正義の使者として弱者のために
2005年、台南で仲介業者による外国人労働者に対する性的暴行事件が発生した。被害者はベトナムから来た100人を超える女性だった。阮文雄神父は多くの人の力を結集し、12年をかけて裁判を勝ち抜いた。「まるで自分の姉妹が踏みつけにされたように感じました」と言う。台湾に働きに来るに当って巨額の仲介料を借りている彼女たちは、故郷に送り返されたら借金が返せないと思い、苦しみに耐えていたのである。
故郷の家族の暮らしを良くしたいと、希望を胸に台湾に来たのに、踏みにじられ心身に深い傷を負ったのである。物質的に償われても、心の傷を完全にいやすことはできない。
「仲介制度こそ、外国人労働者問題の根本である」と考える神父は、内外の巨大な仲介体制に戦いを挑んだ。すると四方八方から圧力がかかり、神父の身の安全さえ脅かすようになった。それでも阮神父の働きかけで「人身売買防制法」が制定され、台湾は2010年に米国国務省の「人身売買リポート」リストの2級から1級に回復し、阮文雄神父はアメリカで、現代の「奴隷制度撲滅の英雄」とされたのである。
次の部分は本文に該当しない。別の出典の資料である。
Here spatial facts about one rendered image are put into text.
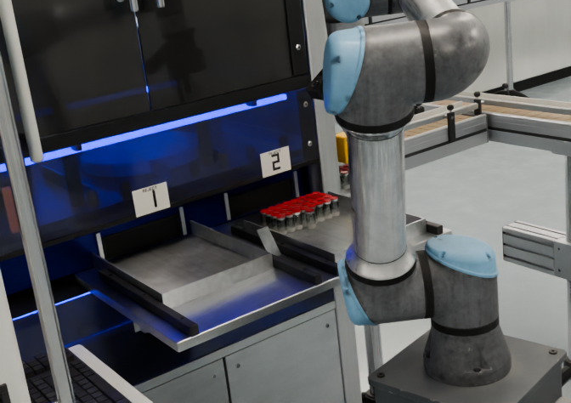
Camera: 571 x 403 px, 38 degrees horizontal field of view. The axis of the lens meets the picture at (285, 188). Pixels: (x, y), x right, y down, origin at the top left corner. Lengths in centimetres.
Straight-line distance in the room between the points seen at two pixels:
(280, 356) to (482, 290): 89
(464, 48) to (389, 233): 32
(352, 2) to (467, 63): 40
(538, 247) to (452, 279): 137
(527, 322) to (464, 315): 200
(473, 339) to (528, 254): 136
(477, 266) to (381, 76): 41
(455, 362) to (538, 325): 196
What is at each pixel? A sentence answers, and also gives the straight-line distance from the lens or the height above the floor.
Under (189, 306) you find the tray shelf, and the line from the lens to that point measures 166.
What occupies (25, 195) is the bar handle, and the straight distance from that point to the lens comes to 119.
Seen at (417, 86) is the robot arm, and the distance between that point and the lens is 116.
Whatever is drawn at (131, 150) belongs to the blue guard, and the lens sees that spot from 184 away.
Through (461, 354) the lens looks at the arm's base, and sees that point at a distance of 146.
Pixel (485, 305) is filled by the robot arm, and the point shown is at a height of 92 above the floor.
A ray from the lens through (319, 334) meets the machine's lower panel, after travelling 226.
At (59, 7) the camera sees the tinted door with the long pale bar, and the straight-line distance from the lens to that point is 177.
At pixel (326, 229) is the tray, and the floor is 88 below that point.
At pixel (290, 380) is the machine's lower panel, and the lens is 225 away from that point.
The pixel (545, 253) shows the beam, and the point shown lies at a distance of 276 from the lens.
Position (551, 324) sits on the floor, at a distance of 342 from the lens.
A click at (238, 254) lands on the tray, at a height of 88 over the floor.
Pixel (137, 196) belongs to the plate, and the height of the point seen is 104.
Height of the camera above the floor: 155
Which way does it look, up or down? 17 degrees down
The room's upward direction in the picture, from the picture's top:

外国人花嫁や外国人労働者の平等と正義のために闘ってきた神父は「以前よりずっと良くなりました」と言う。立法院で就業服務法52条が改正され、外国人の雇用や管理に規範が設けられた。だが神父は、真の問題解決には法の執行面での努力がまだまだ必要だと指摘する。
神父が主宰する移住労働者‧移民事務所には、台湾に来てわずか3ヶ月で、職場の機械で右手を切断し、働けなくなった人がいる。失った右手を服で隠しながら左手で字を書く練習をしていた。神父は「今は彼のために当然の権利を勝ち取ろうと努力しています」と言う。言葉が通じないため、職場での教育が着実に実施されず、機械には設計上の欠陥もあって若い労働者が重大な労働災害に遭ってしまったのである。「多くの危険な仕事が外国人労働者に任されています」と話す阮神父は、外国人労働者が平等な扱いを受けられるよう声を上げ、奔走している。
民族衣装のアオザイを着てデモに参加するベトナム出身のキリスト教徒。